Some time ago, the researchers had already demonstrated that the transmembrane protein CXCR4 plays a significant role in the development of atherosclerosis. The protein transmits signals to the cell interior. If CXCR4 is specifically silenced in arterial endothelial cells or in smooth muscle cells, it results in more severe atherosclerotic lesions. At the same time, there is increased leukocyte ingress into the cell, which leads to inflammatory processes. With regard to leukocytes, however, the presence of CXCR4 can also promote the development of inflammatory processes. “It made sense, therefore, to only boost the expression of CXCR4 on the cells of the vascular wall in order to counteract the atherosclerosis,” says Santovito. “The challenge, however, is not to influence any biological processes, as the protein occurs in all cells and exercises various important functions.”

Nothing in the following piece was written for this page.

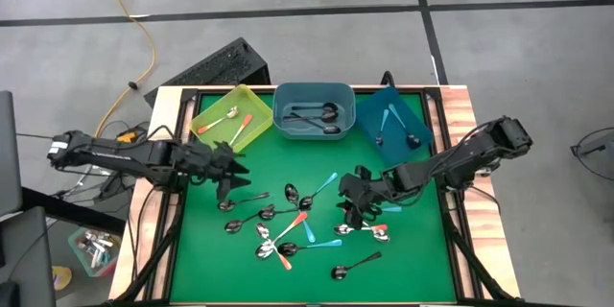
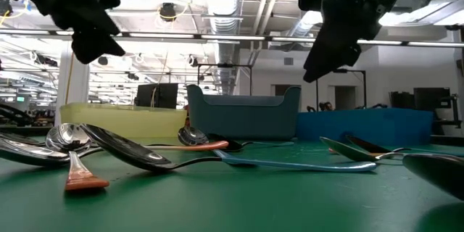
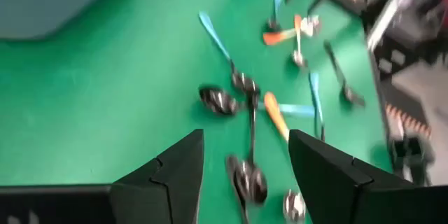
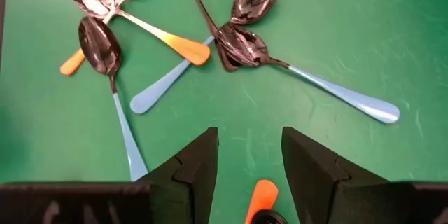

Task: Sort silverware by color (type)
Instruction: Put the black spoon into the light blue bin

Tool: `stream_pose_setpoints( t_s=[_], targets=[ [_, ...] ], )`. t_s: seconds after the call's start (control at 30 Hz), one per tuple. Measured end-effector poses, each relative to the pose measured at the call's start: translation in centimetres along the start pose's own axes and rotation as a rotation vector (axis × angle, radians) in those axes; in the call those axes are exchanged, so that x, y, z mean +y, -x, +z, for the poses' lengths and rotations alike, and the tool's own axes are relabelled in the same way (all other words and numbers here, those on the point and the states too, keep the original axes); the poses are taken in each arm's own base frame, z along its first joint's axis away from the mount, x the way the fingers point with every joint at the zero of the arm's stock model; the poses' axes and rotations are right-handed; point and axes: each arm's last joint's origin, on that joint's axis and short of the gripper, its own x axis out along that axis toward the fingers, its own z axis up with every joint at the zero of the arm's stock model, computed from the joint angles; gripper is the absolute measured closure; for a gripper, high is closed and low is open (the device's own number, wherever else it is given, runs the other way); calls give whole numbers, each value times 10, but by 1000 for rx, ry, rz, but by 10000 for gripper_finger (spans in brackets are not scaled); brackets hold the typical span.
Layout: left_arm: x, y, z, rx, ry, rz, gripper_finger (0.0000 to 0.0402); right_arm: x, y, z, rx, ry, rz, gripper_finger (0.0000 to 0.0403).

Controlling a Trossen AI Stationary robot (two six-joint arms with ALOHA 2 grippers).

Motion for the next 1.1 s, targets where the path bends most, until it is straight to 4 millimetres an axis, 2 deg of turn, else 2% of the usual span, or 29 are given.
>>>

Blockade molecule intervenes in signaling pathway

Using databases, molecular biological screening in cell cultures, and mouse models, the researchers therefore searched specifically for microRNA molecules that are limited to vascular cells and are involved in the regulation of CXCR4. And indeed, they managed to identify a good therapeutic starting point for the treatment of atherosclerosis in the form of miR-206, a candidate which occurs only in endothelial cells and in vascular smooth muscle cells. In those sites, it downregulates the expression of CXCR4 by binding to the transcripts of the CXCR4 gene and preventing their conversion into the protein.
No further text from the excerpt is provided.